HEAL tarafından Birleşmiş Milletler İklim Zirvesi’nde bugün (10.12.2018) yayımlanan “Linyit kömürü: sağlık etkileri ve sağlık sektöründen tavsiyeler” isimli rapora göre, Türkiye’de 2016 yılında 70,2 milyon ton linyit üretildi ve tüketildi, bu linyitin yarısından fazlası kömürlü termik santrallarda kullanıldı. Türkiye’de işletmedeki 27 kömürlü termik santralın 11’inde linyit kullanılıyor. Başka bir deyişle 19,9 GW kömürlü termik santral kapasitesinin %52’si linyit kömürüne dayanıyor. Ülke bu linyit üretimiyle dünyada dördüncü, Avrupa’da ise ikinci sıraya oturuyor.
İklim değişikliğinin en temel nedenlerinden olan kömürün sağlığa etkilerinin altını çizen Halk Sağlığı Uzmanları Derneği (HASUDER) üyesi Doç. Dr. Çiğdem Çağlayan, “HEAL’in linyit özelinde hazırladığı yeni rapor, kömür kullanımının sağlık etkileri konusunda politika yapıcılara güçlü kanıtlar sunan önemli bir çalışma” dedi. Çağlayan şöyle devam etti: “Bugüne kadar yapılmış birçok araştırmada kömürlü termik santralların mevcut olduğu bölgelerde astım, kanser, KOAH gibi hastalıklarda artışa neden olduğu yadsınamaz bir biçimde ortaya konulmuştur. Ayrıca Türkiye’de kömürlü termik santralların, yarattıkları hava kirliliği sebebiyle yılda yaklaşık 3 bin erken ölüme sebep olduğu tahmin edilmektedir”.
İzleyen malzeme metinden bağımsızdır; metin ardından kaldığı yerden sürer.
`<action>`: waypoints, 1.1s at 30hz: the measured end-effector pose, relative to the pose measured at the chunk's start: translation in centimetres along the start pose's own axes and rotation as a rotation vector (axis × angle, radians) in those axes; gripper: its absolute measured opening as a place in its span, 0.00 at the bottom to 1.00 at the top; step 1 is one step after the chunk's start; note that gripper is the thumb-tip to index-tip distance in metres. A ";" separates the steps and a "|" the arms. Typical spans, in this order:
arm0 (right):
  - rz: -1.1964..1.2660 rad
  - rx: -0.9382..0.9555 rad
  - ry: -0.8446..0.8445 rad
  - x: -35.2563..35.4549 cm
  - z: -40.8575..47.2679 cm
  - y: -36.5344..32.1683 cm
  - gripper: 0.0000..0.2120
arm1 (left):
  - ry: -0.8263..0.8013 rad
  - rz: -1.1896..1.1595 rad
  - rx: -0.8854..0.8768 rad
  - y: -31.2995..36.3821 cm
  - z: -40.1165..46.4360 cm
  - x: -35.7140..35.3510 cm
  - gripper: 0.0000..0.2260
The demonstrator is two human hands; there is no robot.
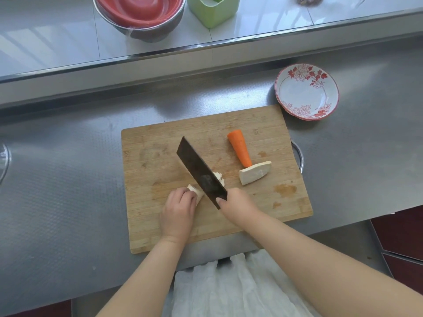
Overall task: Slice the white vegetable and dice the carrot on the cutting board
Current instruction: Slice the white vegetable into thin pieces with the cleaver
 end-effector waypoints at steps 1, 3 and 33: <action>-0.035 0.034 0.012 -0.1 -0.3 0.0 0.12 | -0.001 -0.003 0.012 -0.1 0.0 -0.1 0.11; -0.146 0.110 0.048 -0.6 -1.3 0.0 0.10 | -0.011 -0.004 0.048 -0.3 0.1 -0.2 0.11; -0.147 0.091 0.024 -0.6 -1.1 -0.3 0.10 | -0.028 -0.023 -0.004 -0.8 0.0 0.1 0.10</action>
Point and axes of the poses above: each hand's wrist, its own z-axis towards the middle knuckle, its own x-axis out of the back of the hand, y = z × x, the point moved 4 cm from there along z, towards the middle knuckle, and after that the axes turned 4 degrees about -z, right-handed, at the moved point
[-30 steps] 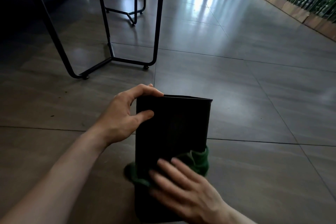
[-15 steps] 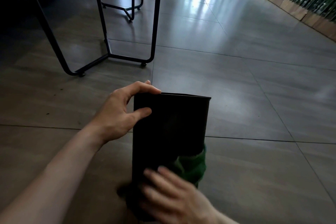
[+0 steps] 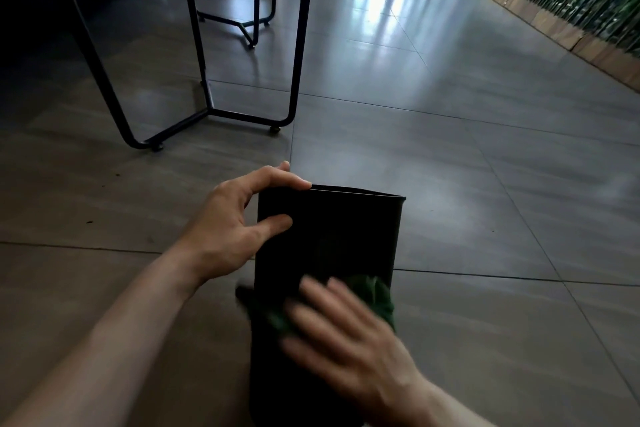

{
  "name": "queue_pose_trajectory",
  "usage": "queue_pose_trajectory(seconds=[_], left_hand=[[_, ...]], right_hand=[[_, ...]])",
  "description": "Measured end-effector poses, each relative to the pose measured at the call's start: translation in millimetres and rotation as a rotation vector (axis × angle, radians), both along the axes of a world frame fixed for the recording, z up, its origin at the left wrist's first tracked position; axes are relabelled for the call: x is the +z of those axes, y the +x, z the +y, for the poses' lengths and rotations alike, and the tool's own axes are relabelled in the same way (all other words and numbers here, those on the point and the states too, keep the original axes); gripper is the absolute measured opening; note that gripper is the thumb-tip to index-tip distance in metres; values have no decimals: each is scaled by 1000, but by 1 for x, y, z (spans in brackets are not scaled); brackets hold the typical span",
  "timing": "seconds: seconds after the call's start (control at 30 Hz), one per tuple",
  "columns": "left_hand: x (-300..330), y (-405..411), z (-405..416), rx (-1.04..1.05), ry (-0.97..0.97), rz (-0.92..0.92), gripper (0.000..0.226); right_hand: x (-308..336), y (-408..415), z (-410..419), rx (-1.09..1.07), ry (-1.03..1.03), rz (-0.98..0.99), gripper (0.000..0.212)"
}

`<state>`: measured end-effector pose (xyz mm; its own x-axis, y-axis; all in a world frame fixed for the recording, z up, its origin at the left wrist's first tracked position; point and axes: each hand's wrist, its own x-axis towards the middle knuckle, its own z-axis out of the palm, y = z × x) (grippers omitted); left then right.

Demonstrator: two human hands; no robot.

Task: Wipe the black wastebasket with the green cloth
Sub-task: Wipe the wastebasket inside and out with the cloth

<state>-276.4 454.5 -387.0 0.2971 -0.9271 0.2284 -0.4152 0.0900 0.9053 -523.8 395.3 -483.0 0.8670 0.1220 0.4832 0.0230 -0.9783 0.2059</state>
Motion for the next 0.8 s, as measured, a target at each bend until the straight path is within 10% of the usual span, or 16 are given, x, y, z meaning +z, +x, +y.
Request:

Temiz kömür diye bir şeyin olmadığının altını çizen HEAL Türkiye Danışmanı Funda Gacal ise, “Zonguldak’ta taş kömürünün hava kirliliğine sebep olduğunu görüyoruz. Resmi rakamlar, hava kirliliğinin hem Türkiye’nin hem Dünya Sağlık Örgütü’nün limitlerinin çok üstünde olduğunu ortaya koyuyor. Yeni raporumuz, Türkiye’de aynı miktarda elektrik üretmek için taş kömüründen üç kat daha fazla linyit kullanılması gerektiğini ortaya koydu. Bunun daha fazla kirlilik ve olumsuz sağlık etkisi anlamına geldiğini tahmin etmek zor değil” dedi.
Türkiye’deki en büyük termik santrallara bakıldığında yine linyit yakıt kaynağı olarak ortaya çıkıyor. Afşin Elbistan A ve B linyit santralları ve Yatağan başta olmak üzere Muğla’daki linyit yakıtlı santrallar buna örnek gösterilebilir. Son yıllarda yeni kömürlü termik santral planları ile gündeme gelen Eskişehir, Çanakkale ve Tekirdağ gibi şehirlere yapılmak istenen santralların neredeyse hepsinde linyit kullanılması hedefleniyor.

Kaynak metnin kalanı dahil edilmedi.